The task: Where the line with "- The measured" appears below, start writing out lines exactly, and finish with the line with "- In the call", which is included; write out nothing else.
◆ ◆ ◆
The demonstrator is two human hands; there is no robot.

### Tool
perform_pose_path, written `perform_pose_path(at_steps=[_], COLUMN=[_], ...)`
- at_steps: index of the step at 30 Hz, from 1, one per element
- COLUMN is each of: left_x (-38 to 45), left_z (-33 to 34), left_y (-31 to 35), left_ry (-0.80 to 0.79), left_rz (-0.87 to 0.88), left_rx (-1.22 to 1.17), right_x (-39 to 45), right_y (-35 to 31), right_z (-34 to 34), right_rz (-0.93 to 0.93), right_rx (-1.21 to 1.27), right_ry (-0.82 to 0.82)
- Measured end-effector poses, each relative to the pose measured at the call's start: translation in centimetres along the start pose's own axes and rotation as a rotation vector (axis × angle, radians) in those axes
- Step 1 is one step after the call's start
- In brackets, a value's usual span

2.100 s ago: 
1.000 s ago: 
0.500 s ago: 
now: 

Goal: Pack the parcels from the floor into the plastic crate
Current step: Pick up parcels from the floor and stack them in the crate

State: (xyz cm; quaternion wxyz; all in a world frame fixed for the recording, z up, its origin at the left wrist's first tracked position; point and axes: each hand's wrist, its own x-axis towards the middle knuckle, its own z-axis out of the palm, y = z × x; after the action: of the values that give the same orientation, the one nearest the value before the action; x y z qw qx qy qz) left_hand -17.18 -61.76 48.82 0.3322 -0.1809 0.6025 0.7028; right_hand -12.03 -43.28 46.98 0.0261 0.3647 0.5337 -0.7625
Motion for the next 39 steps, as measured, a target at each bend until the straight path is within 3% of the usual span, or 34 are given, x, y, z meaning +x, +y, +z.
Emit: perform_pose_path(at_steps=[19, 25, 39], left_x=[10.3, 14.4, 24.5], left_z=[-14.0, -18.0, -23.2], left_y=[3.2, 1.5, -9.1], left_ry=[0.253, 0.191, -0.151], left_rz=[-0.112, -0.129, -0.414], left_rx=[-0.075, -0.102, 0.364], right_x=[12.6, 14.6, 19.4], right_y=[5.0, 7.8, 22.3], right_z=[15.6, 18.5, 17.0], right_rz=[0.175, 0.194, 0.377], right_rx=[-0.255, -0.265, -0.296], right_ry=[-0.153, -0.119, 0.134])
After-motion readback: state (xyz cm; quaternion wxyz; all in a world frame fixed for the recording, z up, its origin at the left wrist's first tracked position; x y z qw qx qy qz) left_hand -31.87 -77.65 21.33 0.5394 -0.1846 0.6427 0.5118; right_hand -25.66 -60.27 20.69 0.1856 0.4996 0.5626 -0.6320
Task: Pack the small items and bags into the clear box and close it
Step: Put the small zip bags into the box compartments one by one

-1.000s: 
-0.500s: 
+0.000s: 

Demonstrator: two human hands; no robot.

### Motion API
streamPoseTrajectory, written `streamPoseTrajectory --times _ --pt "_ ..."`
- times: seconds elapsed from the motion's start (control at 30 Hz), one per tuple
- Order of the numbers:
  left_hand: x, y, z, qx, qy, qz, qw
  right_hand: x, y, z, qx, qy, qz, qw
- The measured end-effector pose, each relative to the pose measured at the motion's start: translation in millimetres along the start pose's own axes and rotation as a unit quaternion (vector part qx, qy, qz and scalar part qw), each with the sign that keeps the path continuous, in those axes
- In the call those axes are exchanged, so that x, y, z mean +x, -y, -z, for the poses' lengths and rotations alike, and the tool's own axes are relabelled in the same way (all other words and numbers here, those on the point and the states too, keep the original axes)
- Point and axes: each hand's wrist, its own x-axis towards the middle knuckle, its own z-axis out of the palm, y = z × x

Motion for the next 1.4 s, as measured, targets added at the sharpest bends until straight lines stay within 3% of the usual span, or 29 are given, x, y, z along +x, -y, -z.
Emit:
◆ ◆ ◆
Exercise answer:
- The measured end-effector pose, each relative to the pose measured at the motion's start: translation in millimetres along the start pose's own axes and rotation as a unit quaternion (vector part qx, qy, qz and scalar part qw), each with the sign that keeps the path continuous, in those axes
- In the call those axes are exchanged, so that x, y, z mean +x, -y, -z, for the poses' lengths and rotations alike, and the tool's own axes are relabelled in the same way (all other words and numbers here, those on the point and the states too, keep the original axes)

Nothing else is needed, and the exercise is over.